Lines outside the range are not wanted. Give again exactly the lines between the line holding "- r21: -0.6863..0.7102" and the line holding "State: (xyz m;", inclusive, from the listing below.

** Dataset extract follows **

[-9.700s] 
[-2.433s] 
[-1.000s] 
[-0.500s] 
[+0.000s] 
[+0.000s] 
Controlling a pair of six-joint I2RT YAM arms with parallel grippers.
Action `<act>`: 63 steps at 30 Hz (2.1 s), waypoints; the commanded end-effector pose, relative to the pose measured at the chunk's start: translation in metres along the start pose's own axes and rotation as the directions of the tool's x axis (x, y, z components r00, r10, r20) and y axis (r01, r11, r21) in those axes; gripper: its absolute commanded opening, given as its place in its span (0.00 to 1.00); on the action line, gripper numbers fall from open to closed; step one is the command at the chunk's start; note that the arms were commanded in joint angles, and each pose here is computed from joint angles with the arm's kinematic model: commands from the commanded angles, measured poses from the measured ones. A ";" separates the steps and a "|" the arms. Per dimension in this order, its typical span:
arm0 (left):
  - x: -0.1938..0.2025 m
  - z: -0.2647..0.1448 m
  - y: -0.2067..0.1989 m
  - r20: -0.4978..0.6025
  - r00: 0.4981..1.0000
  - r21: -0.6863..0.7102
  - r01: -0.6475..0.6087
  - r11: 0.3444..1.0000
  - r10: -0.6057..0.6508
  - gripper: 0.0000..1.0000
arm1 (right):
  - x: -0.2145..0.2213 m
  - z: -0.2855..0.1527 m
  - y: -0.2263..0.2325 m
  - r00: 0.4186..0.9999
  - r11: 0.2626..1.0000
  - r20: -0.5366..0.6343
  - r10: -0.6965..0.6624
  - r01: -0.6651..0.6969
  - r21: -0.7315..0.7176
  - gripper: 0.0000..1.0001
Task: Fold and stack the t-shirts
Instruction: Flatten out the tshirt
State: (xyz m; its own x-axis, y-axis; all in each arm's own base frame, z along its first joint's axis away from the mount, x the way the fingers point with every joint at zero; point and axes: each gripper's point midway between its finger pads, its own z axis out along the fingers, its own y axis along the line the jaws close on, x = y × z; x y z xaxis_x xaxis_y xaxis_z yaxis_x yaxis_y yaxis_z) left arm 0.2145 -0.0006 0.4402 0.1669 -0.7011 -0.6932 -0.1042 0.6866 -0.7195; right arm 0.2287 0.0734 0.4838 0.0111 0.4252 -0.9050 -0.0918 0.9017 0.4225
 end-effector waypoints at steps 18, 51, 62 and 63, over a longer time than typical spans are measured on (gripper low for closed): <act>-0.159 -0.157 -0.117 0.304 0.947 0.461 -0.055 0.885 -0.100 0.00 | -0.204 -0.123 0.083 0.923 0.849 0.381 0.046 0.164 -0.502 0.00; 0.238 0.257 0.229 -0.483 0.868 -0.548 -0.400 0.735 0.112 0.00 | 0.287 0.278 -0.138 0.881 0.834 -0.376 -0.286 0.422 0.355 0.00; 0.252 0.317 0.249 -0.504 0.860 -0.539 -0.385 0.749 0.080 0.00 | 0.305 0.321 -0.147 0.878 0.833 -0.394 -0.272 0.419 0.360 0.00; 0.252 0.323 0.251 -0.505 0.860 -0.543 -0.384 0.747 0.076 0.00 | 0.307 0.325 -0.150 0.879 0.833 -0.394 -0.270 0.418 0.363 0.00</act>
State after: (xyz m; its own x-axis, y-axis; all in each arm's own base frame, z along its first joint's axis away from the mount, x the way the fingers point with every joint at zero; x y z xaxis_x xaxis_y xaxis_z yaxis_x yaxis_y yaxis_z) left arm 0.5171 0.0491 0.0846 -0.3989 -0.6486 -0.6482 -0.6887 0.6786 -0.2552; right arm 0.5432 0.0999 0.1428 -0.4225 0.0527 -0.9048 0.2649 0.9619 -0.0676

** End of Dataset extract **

■ **Task result**
  - r21: -0.6863..0.7102
  - r01: -0.6475..0.6087
  - r11: 0.3444..1.0000
  - r10: -0.6057..0.6508
  - gripper: 0.0000..1.0000
arm1 (right):
  - x: -0.2145..0.2213 m
  - z: -0.2855..0.1527 m
  - y: -0.2263..0.2325 m
  - r00: 0.4186..0.9999
  - r11: 0.2626..1.0000
  - r20: -0.5366..0.6343
  - r10: -0.6965..0.6624
  - r01: -0.6651..0.6969
  - r21: -0.7315..0.7176
  - gripper: 0.0000..1.0001
Task: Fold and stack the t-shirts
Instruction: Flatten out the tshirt
State: (xyz m; its own x-axis, y-axis; all in each arm's own base frame, z along its first joint's axis away from the mount, x the way the fingers point with every joint at zero; point and axes: each gripper's point midway between its finger pads, its own z axis out along the fingers, its own y axis along the line the jaws close on, x = y × z; x y z xaxis_x xaxis_y xaxis_z yaxis_x yaxis_y yaxis_z) left arm 0.2145 -0.0006 0.4402 0.1669 -0.7011 -0.6932 -0.1042 0.6866 -0.7195; right arm 0.2287 0.0734 0.4838 0.0111 0.4252 -0.9050 -0.0918 0.9017 0.4225

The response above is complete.